Hair cell damage was first assessed in wildtype *AB larvae. Prior to drug treatment, fish were incubated in DAPI (catalog # MBD0015, Sigma-Aldrich, St. Louis, MO, United States; diluted to 1 μg/ml in EM) for 10 min at 28°C. In live larvae, DAPI specifically labels lateral line hair cells and the label is retained after euthanasia (Uribe et al., 2018; Coffin et al., 2021; Holmgren et al., 2021; Lee et al., 2022; also see Supplementary Figure 1). Fish were then rinsed twice in EM and incubated for 24 h with variable concentrations (0.01–50 μM) in one of the following drugs (obtained from Sigma- Aldrich unless specified): remdesivir (catalog # 7226, Bio-Techne, Minneapolis, MN, United States), lopinavir, ritonavir, imatinib (catalog # S1380, S1185, S2475, respectively; Selleckchem, Houston, TX, United States), dexamethasone, azithromycin, or ivermectin (catalog # D1756, PHR1088, I8898, respectively). Control fish received equivalent volumes of vehicle (methanol for dexamethasone, DMSO for all other drugs). All drug stock solutions were diluted to the desired concentration in EM. Fish were then euthanized in 0.002% buffered MS-222 (Syndel, Ferndale, WA, United States) and fixed in 4% paraformaldehyde (PFA) (ThermoFisher, Waltham, MA, United States) for 2 h at room temperature or overnight at 4°C. Fish were then rinsed 2× in phosphate-buffered saline (PBS) and stored at 4°C in PBS:glycerol (1:1). Fish were mounted on double bridged coverslips in a drop of PBS:glycerol. Total hair cells in neuromasts IO1, IO2, IO3, OP1, and M2 (Raible and Kruse, 2000) were counted on a Leica DMRB compound microscope using a 40× objective. We selected these five head neuromasts because they are viewable in the same field of view and we have assessed these neuromasts in our previous ototoxicity research, allowing for comparisons across studies (Coffin et al., 2013; Uribe et al., 2018). Prior research on known ototoxins does not show differences in damage responses across neuromasts (Harris et al., 2003). As these neuromasts contain different numbers of hair cells, we summed the values from the five neuromasts to arrive at one value per animal.
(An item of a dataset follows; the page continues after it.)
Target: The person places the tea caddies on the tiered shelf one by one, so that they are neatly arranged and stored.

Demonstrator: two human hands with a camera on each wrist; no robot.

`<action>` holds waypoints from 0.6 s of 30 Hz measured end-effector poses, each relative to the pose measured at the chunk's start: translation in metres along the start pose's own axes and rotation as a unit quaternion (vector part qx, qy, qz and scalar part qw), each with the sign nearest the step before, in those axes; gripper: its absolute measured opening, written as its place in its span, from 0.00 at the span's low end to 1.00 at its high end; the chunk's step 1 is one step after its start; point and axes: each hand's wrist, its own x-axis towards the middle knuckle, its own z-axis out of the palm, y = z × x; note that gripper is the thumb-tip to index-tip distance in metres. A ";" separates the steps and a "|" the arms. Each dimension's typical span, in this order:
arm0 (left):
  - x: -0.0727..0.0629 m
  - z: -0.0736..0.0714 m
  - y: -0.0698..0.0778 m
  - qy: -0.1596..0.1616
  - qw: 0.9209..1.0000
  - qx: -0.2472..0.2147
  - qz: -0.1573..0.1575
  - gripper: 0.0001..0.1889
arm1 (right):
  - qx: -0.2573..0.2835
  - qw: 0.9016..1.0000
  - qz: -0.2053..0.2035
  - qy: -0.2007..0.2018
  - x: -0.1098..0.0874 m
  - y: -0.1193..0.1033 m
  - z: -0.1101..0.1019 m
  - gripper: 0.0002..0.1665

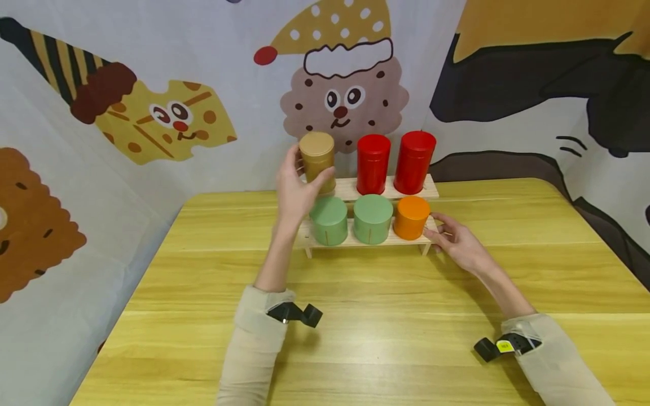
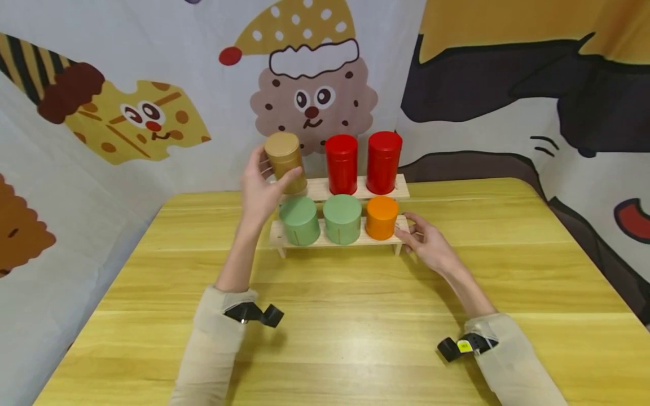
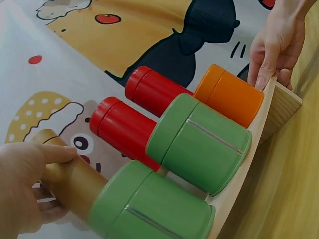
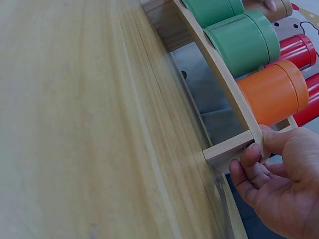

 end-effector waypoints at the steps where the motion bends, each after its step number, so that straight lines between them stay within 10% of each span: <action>1: 0.000 0.001 0.000 -0.002 1.000 0.002 -0.002 0.37 | 0.000 1.000 -0.001 0.000 0.000 0.000 0.000 0.44; 18: 0.003 0.016 -0.016 -0.033 0.998 0.025 -0.036 0.36 | -0.006 1.000 0.006 0.002 0.002 0.003 0.000 0.44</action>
Synaptic ribbon assessment
In Rib-GFP transgenic fish, the pre-synaptic ribbon protein ribeye is tagged with green fluorescent protein (GFP). We therefore used this fish line to assess ribbon damage following COVID-19 drug treatment. Fish were live-labeled with DAPI and treated with COVID-19 drugs as described above. After euthanasia and fixation in 4% PFA, we amplified the GFP signal with anti-GFP. Fish were rinsed in PBS, blocked in PBS with 0.1% Triton-X (PBST) and 10% normal goat serum, then incubated at 4°C overnight with anti-GFP (1:250 dilution, catalog # A-11122, Invitrogen, Waltham, MA, United States). Fish were rinsed in PBST, then incubated in goat anti-rabbit 488 secondary antibody (catalog # A11008, Invitrogen), followed by additional PBST and PBS rinses. We used a Leica SP8 confocal microscope to image the IO2, IO3, and M2 neuromasts, using a 63× oil objective and 3× digital zoom, then generated a maximum-point projection of each neuromast. We counted the total number of hair cells (DAPI + nuclei) and number of synaptic ribbons (GFP + punctae), then divided the number of ribbons by the number of hair cells to calculate the number of ribbons per hair cell.
Cell death assay
We used a TUNEL assay to quantify apoptotic cells in drug-treated fish (ApopTag Red kit, catalog # S7165, EMD Millipore, Burlington, MA, United States). Fish were live-labeled with DAPI, incubated in COVID-19 drug for 24 h and euthanized as described above. The fish were then fixed in 4% PFA for 2–3 h at room temperature, then rinsed twice in PBS and either stored at 4°C in PBS before TUNEL labeling (for fish labeled within 2–3 days of euthanasia) or stored in 1:1 PBS:glycerol (for fish stored for 4 days or more before labeling). For fish stored in PBS: glycerol, we first rinsed them twice in PBS, post-fixed for 10 min in 4% PFA, then rinsed twice more in PBS before proceeding with the TUNEL labeling protocol. The post-fixation step was used to preserve the DAPI labeling following glycerol storage.
Fish were labeled using slight modifications of our published protocol (Uribe et al., 2018). All steps were performed at room temperature unless specifically noted. Fish were incubated in 20 μg/ml proteinase K (Sigma-Aldrich) for 10 min at 37°C, rinsed in PBS for 5 min, treated with glacial acetic acid in ethanol (1:2 by volume) for 5 min, and rinsed twice in PBS. Next, fish were incubated for 30 s with 75 μl of equilibrium buffer, then incubated at 37°C for 60 min in working strength TdT enzyme (77 μl reaction buffer with 33 μl TdT enzyme). The reaction was stopped with stop/wash buffer (10 min), followed by three PBS rinses. Fish were then incubated in blocking solution with anti-digoxigenin (68 and 62 μl, respectively) for 1 h at 37°C, rinsed four times in PBS, and stored in PBS:glycerol prior to imaging. We imaged three head neuromasts per fish on a Leica SP8 confocal microscope using the 20× objective and 5× digital zoom. We generated a maximum-point projection of each neuromast and quantified the number of TUNEL+ hair cells (DAPI+/TUNEL+) and the number of TUNEL+ non-hair cells (DAPI-/TUNEL+) per image. The total region of interest was 62 μm × 62 μm per image, with each image containing a single neuromast and surrounding non-neuromast tissue. We then summed these values for each animal.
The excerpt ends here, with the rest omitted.